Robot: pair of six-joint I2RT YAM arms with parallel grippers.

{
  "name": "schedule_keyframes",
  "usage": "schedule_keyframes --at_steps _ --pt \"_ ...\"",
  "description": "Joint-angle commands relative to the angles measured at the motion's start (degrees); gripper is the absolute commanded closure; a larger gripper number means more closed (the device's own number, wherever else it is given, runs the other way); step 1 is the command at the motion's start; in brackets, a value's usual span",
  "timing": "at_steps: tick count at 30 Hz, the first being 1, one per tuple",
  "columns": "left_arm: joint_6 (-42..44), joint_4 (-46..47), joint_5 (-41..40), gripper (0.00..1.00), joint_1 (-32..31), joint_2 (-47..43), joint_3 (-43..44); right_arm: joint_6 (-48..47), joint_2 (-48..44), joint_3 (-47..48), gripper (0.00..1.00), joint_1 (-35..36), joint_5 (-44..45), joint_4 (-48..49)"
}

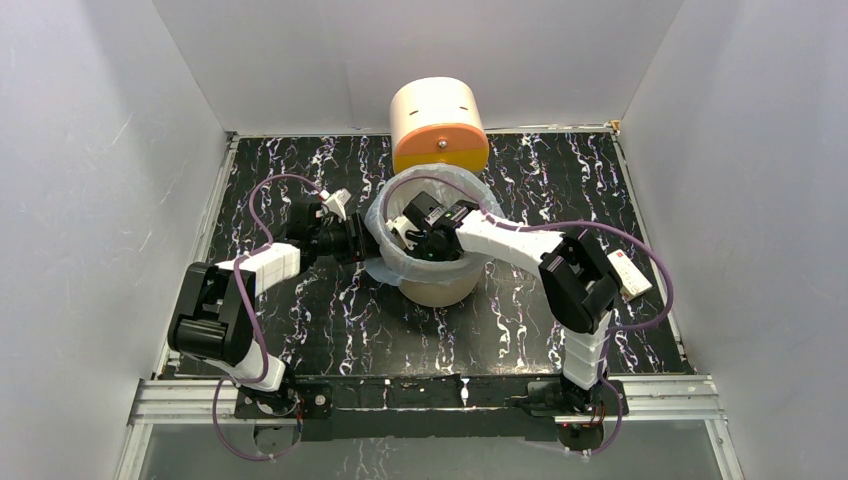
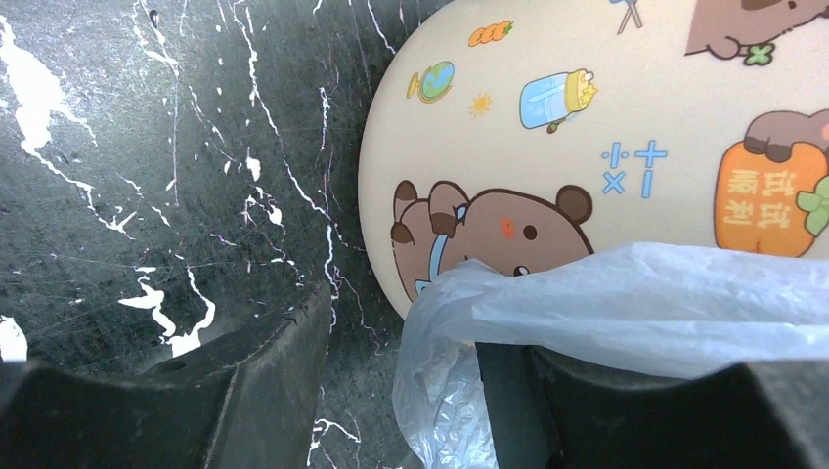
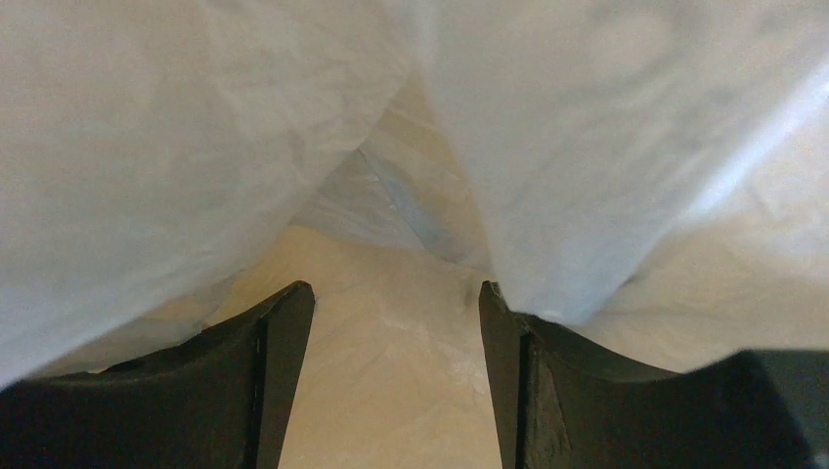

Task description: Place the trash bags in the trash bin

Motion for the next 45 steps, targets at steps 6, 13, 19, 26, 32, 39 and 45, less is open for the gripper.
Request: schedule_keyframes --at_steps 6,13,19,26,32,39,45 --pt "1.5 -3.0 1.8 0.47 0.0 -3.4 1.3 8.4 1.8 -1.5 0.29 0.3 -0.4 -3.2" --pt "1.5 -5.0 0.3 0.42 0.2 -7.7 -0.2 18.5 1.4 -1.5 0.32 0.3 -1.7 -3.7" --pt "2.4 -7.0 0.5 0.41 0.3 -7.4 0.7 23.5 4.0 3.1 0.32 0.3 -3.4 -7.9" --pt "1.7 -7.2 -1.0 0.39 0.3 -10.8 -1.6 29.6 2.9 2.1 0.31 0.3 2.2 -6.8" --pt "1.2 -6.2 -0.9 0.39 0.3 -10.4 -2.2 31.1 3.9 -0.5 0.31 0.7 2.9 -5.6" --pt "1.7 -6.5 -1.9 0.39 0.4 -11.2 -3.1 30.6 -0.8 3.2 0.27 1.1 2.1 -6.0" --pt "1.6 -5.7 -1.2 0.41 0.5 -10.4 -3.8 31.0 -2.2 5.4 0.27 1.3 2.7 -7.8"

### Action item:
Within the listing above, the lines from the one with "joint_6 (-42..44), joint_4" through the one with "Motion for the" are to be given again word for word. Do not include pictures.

### Exercise result:
  "columns": "left_arm: joint_6 (-42..44), joint_4 (-46..47), joint_5 (-41..40), gripper (0.00..1.00), joint_1 (-32..31), joint_2 (-47..43), joint_3 (-43..44); right_arm: joint_6 (-48..47), joint_2 (-48..44), joint_3 (-47..48), gripper (0.00..1.00), joint_1 (-35..36), joint_5 (-44..45), joint_4 (-48..49)"
}


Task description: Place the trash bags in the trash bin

Motion for the next 45 steps, targets at steps 6, 13, 19, 26, 32, 39 and 45, less is open for the gripper.

Nothing else is part of this exercise.